- [Activity]:
The data should be printed again, exactly.

• • •

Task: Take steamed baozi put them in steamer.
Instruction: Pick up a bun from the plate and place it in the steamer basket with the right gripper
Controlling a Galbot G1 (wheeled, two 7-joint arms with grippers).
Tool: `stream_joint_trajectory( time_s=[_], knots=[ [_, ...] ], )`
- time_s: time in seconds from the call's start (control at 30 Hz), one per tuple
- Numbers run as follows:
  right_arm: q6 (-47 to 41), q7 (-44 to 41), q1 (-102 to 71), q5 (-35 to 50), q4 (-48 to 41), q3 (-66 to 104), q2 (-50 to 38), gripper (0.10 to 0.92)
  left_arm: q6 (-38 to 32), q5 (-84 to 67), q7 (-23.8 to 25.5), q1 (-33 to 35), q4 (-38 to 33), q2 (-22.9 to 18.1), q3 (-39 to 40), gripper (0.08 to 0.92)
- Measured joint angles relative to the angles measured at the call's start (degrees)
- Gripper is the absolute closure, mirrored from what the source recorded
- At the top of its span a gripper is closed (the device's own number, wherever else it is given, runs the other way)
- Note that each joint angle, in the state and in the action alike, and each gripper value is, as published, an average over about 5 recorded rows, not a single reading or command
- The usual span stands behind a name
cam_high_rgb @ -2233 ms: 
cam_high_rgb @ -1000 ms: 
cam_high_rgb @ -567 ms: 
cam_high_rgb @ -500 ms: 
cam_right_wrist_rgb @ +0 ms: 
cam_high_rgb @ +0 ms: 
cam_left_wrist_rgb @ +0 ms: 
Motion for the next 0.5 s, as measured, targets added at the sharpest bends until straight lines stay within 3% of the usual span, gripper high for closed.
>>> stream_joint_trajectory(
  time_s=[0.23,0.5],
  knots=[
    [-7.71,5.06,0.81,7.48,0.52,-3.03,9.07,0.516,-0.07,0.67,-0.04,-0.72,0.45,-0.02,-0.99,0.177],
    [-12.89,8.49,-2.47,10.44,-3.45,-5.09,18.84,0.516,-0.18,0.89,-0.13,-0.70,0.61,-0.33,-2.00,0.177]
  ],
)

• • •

- [Solution to this problem]:
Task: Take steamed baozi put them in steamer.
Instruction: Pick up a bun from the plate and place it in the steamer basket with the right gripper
Controlling a Galbot G1 (wheeled, two 7-joint arms with grippers).
Tool: `stream_joint_trajectory( time_s=[_], knots=[ [_, ...] ], )`
- time_s: time in seconds from the call's start (control at 30 Hz), one per tuple
- Numbers run as follows:
  right_arm: q6 (-47 to 41), q7 (-44 to 41), q1 (-102 to 71), q5 (-35 to 50), q4 (-48 to 41), q3 (-66 to 104), q2 (-50 to 38), gripper (0.10 to 0.92)
  left_arm: q6 (-38 to 32), q5 (-84 to 67), q7 (-23.8 to 25.5), q1 (-33 to 35), q4 (-38 to 33), q2 (-22.9 to 18.1), q3 (-39 to 40), gripper (0.08 to 0.92)
- Measured joint angles relative to the angles measured at the call's start (degrees)
- Gripper is the absolute closure, mirrored from what the source recorded
- At the top of its span a gripper is closed (the device's own number, wherever else it is given, runs the other way)
- Note that each joint angle, in the state and in the action alike, and each gripper value is, as published, an average over about 5 recorded rows, not a single reading or command
- The usual span stands behind a name
cam_high_rgb @ -2233 ms: 
cam_high_rgb @ -1000 ms: 
cam_high_rgb @ -567 ms: 
cam_high_rgb @ -500 ms: 
cam_right_wrist_rgb @ +0 ms: 
cam_high_rgb @ +0 ms: 
cam_left_wrist_rgb @ +0 ms: 
Motion for the next 0.5 s, as measured, targets added at the sharpest bends until straight lines stay within 3% of the usual span, gripper high for closed.
>>> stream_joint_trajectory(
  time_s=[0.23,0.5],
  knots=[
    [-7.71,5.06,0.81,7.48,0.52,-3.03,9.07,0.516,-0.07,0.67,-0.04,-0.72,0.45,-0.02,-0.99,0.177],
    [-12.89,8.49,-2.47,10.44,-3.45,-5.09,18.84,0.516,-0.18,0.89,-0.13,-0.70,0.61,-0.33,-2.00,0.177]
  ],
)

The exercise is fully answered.